Benwick obéit, et Charles se dégageant de sa femme en un instant, ils soulevèrent Louisa, la soutinrent
entre eux deux et on fit tout ce qu’Anne avait dit, mais en vain ; Wentworth chancelant s’appuyait contre le
mur, et s’écriait dans le plus profond désespoir :
« Mon Dieu ! Son père et sa mère !
— Un médecin », dit Anne.
Ces mots semblèrent l’électriser, et se contentant d’un « Oui, oui, un médecin, immédiatement », il
s’élançait déjà, quand Anne dit vivement :
« Capitaine Wentworth, ne vaudrait-il pas mieux que ce fût le capitaine Benwick ? Il sait où demeure le
docteur. »
A tous ceux qui pouvaient encore raisonner, l’observation parut si juste, qu’en un instant, tout ceci se
passant très vite, Benwick confia le pauvre corps évanoui à son frère Charles et partit pour la ville dans la
plus extrême hâte.
Quant au groupe resté sur place, il serait difficile de dire lequel des trois qui n’avait pas perdu la tête
était le plus malheureux, de Wentworth, d’Anne ou de Charles, ce dernier, qui aimait vraiment ses sœurs,
penché sur Louisa et sanglotant, ne pouvant que porter les yeux sur son autre sœur évanouie, ou voir que sa
femme, au comble de l’hystérie, implorait une aide qu’il ne pouvait donner.
Anne, tout en s’occupant d’Henriette avec toute la force, le zèle, et la réflexion, que l’instinct lui
suggérait, s’efforçait aussi de consoler les autres par moments, essayait de calmer Marie, d’inspirer Charles,
d’apaiser les sentiments du capitaine. Ces deux derniers semblaient attendre d’elle de savoir ce qu’ils
devaient faire.
« Anne, Anne, s’écria Charles, que peut-on faire maintenant, au nom du ciel, que peut-on faire ? »
Les yeux du capitaine étaient eux aussi tournés vers elle.3
— Ne vaudrait-il pas mieux la porter à l’auberge ? Oui, j’en suis sure, portez-la doucement à l’auberge.
— Oui, oui, à l’auberge, répéta Wentworth qui, se reprenant apparemment, semblait désireux de faire
quelque chose. Je vais la porter moi-même ; Charles, prenez soin des autres. »
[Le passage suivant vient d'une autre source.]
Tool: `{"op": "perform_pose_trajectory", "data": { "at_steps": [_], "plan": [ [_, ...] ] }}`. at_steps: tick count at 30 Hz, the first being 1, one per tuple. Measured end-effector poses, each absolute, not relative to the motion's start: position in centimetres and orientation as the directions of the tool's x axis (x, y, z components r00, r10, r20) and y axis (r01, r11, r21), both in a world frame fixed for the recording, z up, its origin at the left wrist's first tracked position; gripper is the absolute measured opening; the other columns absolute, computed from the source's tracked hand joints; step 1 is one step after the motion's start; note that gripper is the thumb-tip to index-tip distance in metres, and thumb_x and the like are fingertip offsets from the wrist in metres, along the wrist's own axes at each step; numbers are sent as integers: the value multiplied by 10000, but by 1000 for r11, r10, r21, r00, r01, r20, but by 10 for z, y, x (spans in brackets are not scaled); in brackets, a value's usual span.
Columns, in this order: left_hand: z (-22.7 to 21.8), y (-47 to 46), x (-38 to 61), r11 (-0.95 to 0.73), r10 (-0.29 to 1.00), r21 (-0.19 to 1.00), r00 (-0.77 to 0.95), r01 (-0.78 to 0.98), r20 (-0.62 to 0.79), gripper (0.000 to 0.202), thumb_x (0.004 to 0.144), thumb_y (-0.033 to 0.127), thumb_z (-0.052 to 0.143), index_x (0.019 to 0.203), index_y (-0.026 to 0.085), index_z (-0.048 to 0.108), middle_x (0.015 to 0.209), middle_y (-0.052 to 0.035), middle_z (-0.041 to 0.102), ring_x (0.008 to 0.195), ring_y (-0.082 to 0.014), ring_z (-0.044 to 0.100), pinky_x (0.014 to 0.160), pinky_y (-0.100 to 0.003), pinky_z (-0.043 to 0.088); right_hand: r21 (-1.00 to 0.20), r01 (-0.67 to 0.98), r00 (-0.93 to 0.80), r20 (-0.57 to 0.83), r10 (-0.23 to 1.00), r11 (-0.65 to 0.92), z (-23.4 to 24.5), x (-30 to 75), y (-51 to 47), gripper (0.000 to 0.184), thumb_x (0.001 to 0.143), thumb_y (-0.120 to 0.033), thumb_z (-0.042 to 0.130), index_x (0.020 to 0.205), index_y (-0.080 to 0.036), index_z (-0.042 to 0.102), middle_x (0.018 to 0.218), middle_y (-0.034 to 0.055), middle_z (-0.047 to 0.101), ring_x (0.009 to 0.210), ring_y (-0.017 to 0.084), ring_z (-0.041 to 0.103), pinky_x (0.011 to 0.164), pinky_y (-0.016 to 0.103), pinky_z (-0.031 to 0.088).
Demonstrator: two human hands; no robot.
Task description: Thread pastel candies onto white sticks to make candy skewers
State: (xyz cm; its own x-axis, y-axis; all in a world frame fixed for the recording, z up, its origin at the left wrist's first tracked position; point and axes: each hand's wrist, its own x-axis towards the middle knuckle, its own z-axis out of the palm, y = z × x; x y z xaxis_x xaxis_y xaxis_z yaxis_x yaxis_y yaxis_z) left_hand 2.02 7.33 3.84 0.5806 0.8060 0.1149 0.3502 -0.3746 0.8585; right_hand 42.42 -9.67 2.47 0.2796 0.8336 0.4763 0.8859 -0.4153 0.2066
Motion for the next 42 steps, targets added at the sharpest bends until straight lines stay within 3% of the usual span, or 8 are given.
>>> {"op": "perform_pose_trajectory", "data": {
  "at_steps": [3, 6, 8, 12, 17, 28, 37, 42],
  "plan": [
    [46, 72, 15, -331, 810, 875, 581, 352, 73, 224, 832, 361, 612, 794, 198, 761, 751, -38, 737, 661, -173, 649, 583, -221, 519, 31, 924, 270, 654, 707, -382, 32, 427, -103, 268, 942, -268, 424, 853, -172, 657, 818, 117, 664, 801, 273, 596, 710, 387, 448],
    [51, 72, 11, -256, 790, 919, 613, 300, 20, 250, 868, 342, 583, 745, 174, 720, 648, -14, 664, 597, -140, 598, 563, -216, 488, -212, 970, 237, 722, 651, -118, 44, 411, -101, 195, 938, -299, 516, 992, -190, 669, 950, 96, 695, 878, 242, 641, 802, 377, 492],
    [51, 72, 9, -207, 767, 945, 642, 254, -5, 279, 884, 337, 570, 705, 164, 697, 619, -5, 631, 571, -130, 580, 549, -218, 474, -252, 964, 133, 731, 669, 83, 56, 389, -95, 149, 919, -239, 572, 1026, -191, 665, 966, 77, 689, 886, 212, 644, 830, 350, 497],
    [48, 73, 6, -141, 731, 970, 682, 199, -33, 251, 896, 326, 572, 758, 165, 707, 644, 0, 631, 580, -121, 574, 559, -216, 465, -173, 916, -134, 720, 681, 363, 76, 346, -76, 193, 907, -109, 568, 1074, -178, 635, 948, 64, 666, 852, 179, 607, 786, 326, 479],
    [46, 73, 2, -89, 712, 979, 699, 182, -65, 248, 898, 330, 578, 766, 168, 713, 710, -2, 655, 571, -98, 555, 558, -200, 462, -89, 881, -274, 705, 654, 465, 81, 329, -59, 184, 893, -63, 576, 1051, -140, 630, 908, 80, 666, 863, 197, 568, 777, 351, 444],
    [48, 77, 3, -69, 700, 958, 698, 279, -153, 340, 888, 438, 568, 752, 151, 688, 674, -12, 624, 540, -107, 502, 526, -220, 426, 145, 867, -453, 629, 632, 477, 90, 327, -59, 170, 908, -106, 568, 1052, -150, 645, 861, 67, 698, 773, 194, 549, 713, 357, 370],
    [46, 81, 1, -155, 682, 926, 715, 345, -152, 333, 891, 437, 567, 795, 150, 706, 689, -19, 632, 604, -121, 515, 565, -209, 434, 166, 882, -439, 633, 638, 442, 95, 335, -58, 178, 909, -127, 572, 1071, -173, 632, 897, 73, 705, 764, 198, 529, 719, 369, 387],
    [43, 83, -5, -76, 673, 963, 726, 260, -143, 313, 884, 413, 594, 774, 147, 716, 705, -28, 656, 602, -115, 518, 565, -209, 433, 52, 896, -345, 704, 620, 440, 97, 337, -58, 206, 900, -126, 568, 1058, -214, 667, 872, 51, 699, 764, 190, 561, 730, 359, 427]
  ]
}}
Le bruit de l’accident s’était bientôt répandu, et des bateliers et des ouvriers du Cobb se tenaient
rassemblés près d’eux, pour se rendre utiles au besoin, ou pour profiter au moins du spectacle d’une jeune
morte, et même de deux, la nouvelle étant deux fois plus intéressante qu’espéré. Henriette, qui bien que
partiellement revenue de son évanouissement se sentait encore impuissante, fut confiée à ceux de ces braves
hommes qui faisaient bonne impression. C’est ainsi que Anne, marchant aux côtés de Louisa, et Charles
soutenant sa femme, ils reprirent, emplis de sentiments qu’ils n’auraient su dire, le chemin qu’ils venaient
tout juste de suivre si joyeux, un moment auparavant. […]
1
Jetée-débarcadère courbe qui s’avance dans la mer à Lyme-Regis, au centre sud de l’Angleterre.
Benwick s’intéresse à la poésie romantique, celle de Wordsworth, Coleridge, Byron et Keats.
3
Wentworth était, et sera bientôt à nouveau le futur époux d’Anne, qui jusqu’à la présente scène est toujours placée en retrait.